■ The problem
Below is a listing. Return the lines from the one that contains "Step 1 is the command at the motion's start" to the one that contains "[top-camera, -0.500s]", both ends included, verbatim and with no pictures.

::::

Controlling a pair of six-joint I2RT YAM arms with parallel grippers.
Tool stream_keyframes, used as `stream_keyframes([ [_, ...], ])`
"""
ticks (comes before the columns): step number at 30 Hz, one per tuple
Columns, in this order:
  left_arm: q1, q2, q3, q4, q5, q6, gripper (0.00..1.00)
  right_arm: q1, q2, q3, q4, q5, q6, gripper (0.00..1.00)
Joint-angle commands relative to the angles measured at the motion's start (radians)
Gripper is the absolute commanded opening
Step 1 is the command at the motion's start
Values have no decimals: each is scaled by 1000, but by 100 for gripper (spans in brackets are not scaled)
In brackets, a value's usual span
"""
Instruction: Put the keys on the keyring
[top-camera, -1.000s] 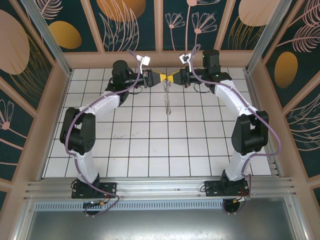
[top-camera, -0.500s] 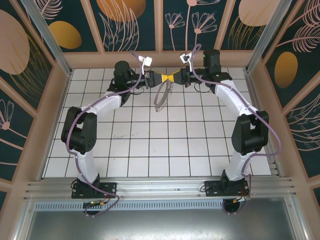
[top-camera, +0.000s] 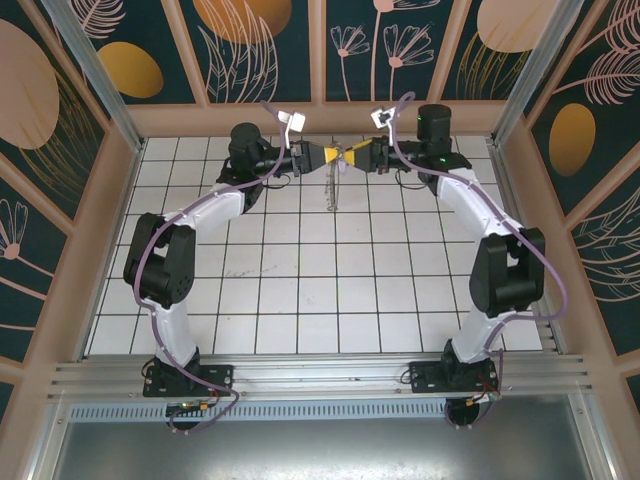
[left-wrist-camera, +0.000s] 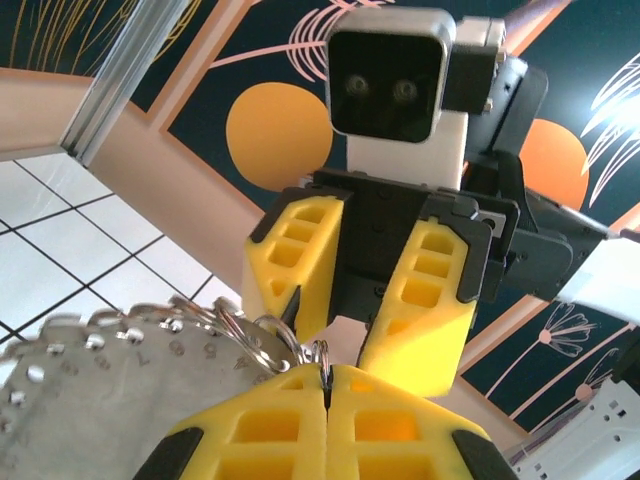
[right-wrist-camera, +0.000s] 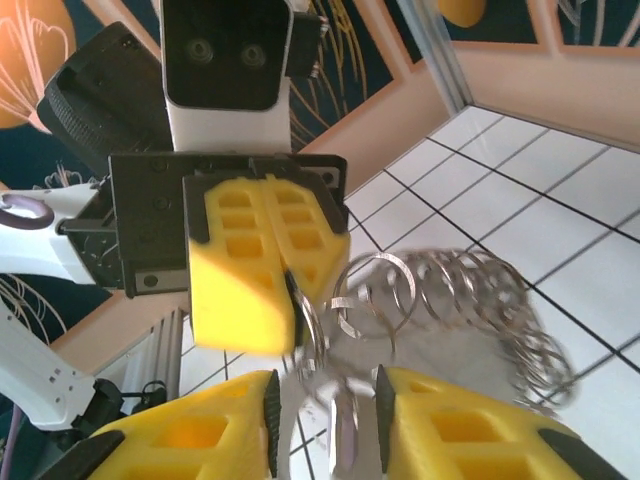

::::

■ Finished task
Step 1 is the command at the motion's start
Values have no decimals: each is scaled by 1000, but by 100 for gripper (spans in brackets are not scaled)
In brackets, a value's usual span
"""
Instruction: Put the keys on the keyring
[top-camera, -1.000s] 
[top-camera, -0.500s] 

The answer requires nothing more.